The “Final Solution” of the Jewish Question refers to the German Nazis’ plan to address the “Jewish problem” through systematic relocation and later extermination of Jews during World War II. The extermination of 6 million Jews in the Nazi Holocaust was the product of a complex labyrinth of social, political, economic and military courses of action, which coalesced in Hitler’s Germany.
Slowly, however, there has emerged an outline of events, decisions, motivations and realities, which permit at least an historical understanding of what took place between 1932 and 1945. It was the intent of the German Reich to eliminate Jews from their Europe.
Two historical schools of thought have emerged around the question of the origins of “The Final Solution” (German, Enloesung)- the decision to completely obliterate European Jewry. The debate has formed in terms of “internationalists” versus “functionalists.” The “internationalists” have argued that it was Hitler’s intention from the beginning (even before his rise to power) to exterminate the Jews and that the war with Russia was a pretext for that undertaking, at the very least, an integral part of it. Based on his avowed anti-Semitism as early as Mein Kampf (1923) and his early statements (1939) that Jews would be completely destroyed if they plunged Germany into another world war, these historians have taken the view that all decisions, political and military, were made with an eye to the ultimate extermination of the Jews. The other point of view, espoused by the “functionalists,” has argued that the “Final Solution” was decided upon only after many failed attempts to force Jews to emigrate from Germany and that the closure of possible destinations by the rest of the world combined with the logistical problems of such a massive deportation “forced” the “Final Solution” into existence. Further, these scholars suggest, Hitler’s style of leadership, his demand for total loyalty from his subordinates (fuhrerprinzip) and the paranoia they engendered, caused subordinate SS agencies to come up with the final solution in early 1942. Whichever school of thought is true, we know that the plans for the final solution were formulated at the Wannsee Conference.

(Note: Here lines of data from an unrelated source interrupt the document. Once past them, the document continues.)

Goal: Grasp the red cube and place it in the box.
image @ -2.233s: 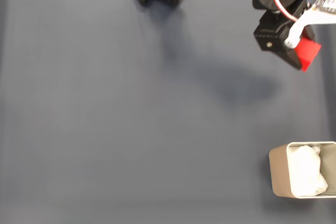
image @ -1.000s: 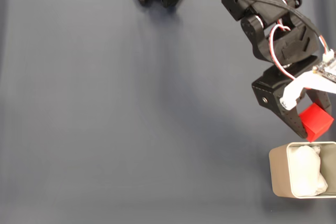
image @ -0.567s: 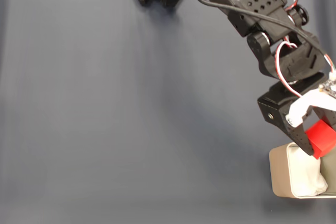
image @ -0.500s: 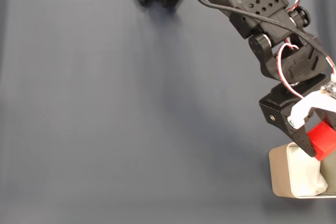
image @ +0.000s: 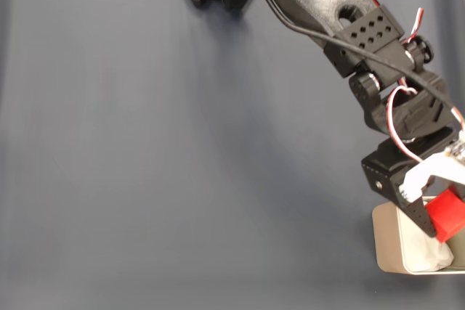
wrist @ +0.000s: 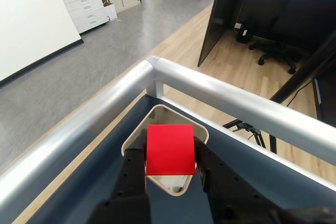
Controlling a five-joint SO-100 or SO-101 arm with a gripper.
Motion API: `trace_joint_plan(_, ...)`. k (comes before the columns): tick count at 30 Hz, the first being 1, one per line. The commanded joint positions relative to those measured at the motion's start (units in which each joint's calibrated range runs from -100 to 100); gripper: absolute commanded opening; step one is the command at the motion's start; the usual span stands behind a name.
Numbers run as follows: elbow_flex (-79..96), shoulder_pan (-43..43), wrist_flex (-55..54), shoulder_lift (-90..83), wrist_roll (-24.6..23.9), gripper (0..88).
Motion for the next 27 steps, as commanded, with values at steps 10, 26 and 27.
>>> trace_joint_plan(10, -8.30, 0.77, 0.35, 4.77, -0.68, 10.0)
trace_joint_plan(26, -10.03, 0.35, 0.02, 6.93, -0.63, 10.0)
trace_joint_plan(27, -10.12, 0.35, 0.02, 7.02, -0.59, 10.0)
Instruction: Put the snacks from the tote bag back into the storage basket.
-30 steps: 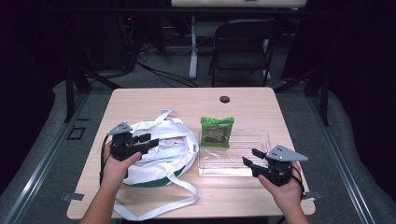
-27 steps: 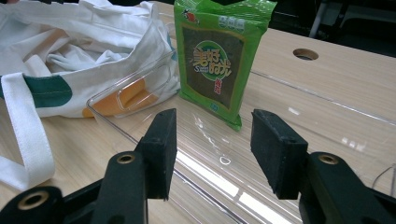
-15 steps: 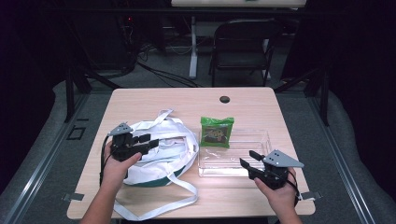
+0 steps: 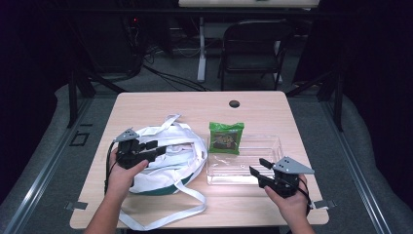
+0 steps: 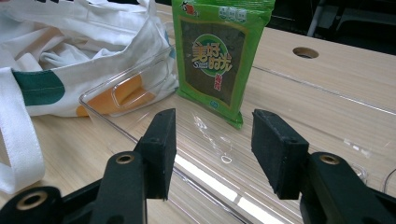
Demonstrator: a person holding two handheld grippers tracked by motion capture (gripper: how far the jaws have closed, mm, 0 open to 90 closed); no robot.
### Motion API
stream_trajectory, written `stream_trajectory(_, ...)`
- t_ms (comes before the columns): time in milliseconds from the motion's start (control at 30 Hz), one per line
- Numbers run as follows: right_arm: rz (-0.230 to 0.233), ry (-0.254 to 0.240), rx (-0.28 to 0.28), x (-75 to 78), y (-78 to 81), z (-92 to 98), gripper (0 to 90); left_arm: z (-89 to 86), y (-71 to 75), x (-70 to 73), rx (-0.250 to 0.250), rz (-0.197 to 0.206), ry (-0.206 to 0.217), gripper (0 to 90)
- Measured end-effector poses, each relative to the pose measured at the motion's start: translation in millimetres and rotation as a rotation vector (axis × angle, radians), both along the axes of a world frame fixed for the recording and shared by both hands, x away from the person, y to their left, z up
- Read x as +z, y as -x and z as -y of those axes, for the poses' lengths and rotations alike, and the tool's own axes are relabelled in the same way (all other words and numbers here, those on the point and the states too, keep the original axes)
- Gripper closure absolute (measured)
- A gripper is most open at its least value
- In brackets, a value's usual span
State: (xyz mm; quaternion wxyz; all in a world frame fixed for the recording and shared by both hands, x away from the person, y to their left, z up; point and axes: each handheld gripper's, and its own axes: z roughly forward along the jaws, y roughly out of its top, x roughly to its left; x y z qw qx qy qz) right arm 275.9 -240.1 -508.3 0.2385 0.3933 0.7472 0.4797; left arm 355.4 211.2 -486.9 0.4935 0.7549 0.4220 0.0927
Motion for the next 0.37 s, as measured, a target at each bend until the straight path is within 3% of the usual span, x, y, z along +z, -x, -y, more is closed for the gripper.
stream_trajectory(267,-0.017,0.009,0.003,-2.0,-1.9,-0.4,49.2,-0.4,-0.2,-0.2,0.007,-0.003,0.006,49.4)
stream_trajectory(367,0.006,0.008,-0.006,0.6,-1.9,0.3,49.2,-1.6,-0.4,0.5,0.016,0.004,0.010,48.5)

On January, 20, 1942, Reinhard Heydrich, Himmler’s second in command of the SS, convened the Wannsee Conference in Berlin with 15 top Nazi bureaucrats to coordinate the Final Solution in which the Nazis would attempt to exterminate the entire Jewish population of Europe, an estimated 11 million persons. Heydrich told the assembled senior civil servants of his appointment as Plenipotentiary for the Preparation of the Final Solution of the European Jewish Question. Heydrich went on to tell the conference that Goering had asked to see a ‘draft project’ of this ‘final solution.’ Heydrich told the conference attendees that in the course of the practical implementation of the ‘final solution,’ Europe would be combed from West to East. This conference set in motion the plan to eliminate the European Jews.
In a February 26, 1942, letter to German diplomat Martin Luther, Reinhard Heydrich follows up on the Wannsee Conference by asking Luther for administrative assistance in the implementation of the "Endlösung der Judenfrage" (Final Solution to the Jewish Question).